### Task instructions
Keep to one stretch of the data below, the lines from the one with "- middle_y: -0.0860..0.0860" up to and including the one with "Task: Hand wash", and return that stretch exactly.

### Dataset content

-- -- --

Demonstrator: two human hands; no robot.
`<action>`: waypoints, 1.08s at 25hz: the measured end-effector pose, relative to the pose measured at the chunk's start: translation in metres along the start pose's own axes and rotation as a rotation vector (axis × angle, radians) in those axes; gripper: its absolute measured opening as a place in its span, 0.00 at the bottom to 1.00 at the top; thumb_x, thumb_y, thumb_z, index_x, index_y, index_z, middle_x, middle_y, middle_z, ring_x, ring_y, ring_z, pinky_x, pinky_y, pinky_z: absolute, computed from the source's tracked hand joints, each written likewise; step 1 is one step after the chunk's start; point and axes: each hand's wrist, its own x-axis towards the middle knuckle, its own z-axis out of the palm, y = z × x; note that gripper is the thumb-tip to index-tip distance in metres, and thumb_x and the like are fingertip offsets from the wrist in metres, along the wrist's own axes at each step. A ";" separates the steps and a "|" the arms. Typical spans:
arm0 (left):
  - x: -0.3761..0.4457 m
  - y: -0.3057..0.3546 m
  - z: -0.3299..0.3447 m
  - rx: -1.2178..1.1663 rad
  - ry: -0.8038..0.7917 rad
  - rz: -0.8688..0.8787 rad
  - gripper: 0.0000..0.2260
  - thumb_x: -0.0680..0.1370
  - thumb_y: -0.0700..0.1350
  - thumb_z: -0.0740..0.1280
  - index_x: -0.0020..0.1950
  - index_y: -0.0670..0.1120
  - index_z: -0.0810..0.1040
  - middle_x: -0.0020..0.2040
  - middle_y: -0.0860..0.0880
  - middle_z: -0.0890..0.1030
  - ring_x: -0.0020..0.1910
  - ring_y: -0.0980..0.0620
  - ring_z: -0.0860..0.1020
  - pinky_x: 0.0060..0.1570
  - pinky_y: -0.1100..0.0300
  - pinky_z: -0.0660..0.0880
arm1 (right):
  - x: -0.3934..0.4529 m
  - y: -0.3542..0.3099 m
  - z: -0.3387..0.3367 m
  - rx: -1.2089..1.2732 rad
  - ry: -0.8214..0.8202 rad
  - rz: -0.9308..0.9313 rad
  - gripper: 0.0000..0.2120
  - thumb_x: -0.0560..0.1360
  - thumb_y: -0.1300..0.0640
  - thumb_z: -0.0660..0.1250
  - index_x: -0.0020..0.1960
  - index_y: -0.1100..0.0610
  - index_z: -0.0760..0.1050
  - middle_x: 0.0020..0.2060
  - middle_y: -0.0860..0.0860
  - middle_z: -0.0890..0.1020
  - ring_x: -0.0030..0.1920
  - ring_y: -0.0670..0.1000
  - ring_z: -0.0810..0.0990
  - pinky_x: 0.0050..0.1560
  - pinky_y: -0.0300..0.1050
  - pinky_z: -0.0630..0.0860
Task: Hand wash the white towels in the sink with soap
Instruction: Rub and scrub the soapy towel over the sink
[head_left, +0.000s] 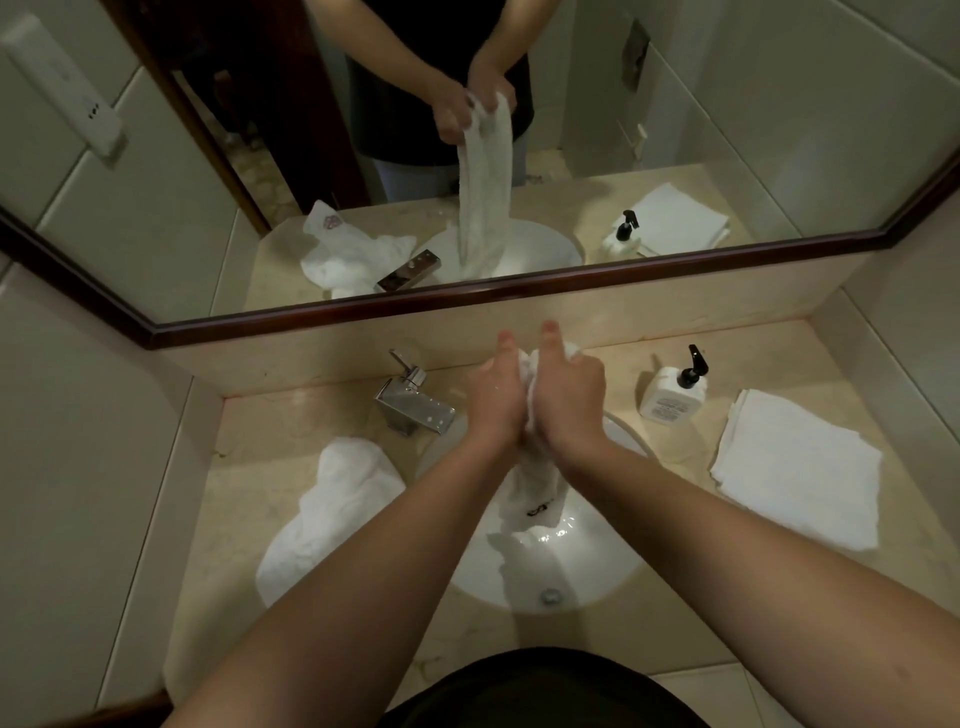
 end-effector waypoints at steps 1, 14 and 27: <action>0.002 0.001 -0.004 -0.017 0.017 -0.037 0.25 0.83 0.60 0.57 0.38 0.43 0.77 0.35 0.44 0.80 0.34 0.51 0.79 0.40 0.55 0.78 | -0.009 0.007 0.002 -0.030 -0.071 -0.009 0.23 0.80 0.40 0.60 0.36 0.55 0.78 0.33 0.51 0.83 0.34 0.48 0.82 0.36 0.44 0.77; -0.006 -0.003 -0.001 -0.002 -0.007 -0.026 0.26 0.83 0.61 0.56 0.37 0.45 0.78 0.35 0.47 0.82 0.38 0.49 0.81 0.45 0.54 0.78 | 0.003 -0.001 0.004 -0.005 0.064 0.029 0.25 0.80 0.41 0.59 0.32 0.56 0.76 0.31 0.52 0.82 0.36 0.51 0.82 0.41 0.49 0.78; -0.004 -0.010 -0.002 -0.012 -0.023 -0.072 0.24 0.84 0.59 0.56 0.37 0.45 0.77 0.37 0.47 0.81 0.38 0.50 0.80 0.47 0.53 0.77 | 0.000 0.005 0.001 -0.038 0.039 0.031 0.24 0.81 0.41 0.59 0.35 0.57 0.75 0.32 0.52 0.81 0.37 0.51 0.82 0.37 0.43 0.73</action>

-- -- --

### Result
  - middle_y: -0.0860..0.0860
  - middle_z: -0.0890..0.1020
  - ring_x: -0.0030..0.1920
  - ring_y: -0.0670..0.1000
  - ring_z: -0.0810..0.0990
  - pinky_x: 0.0050..0.1560
  - pinky_y: -0.0300..0.1050
  - pinky_z: -0.0630..0.0860
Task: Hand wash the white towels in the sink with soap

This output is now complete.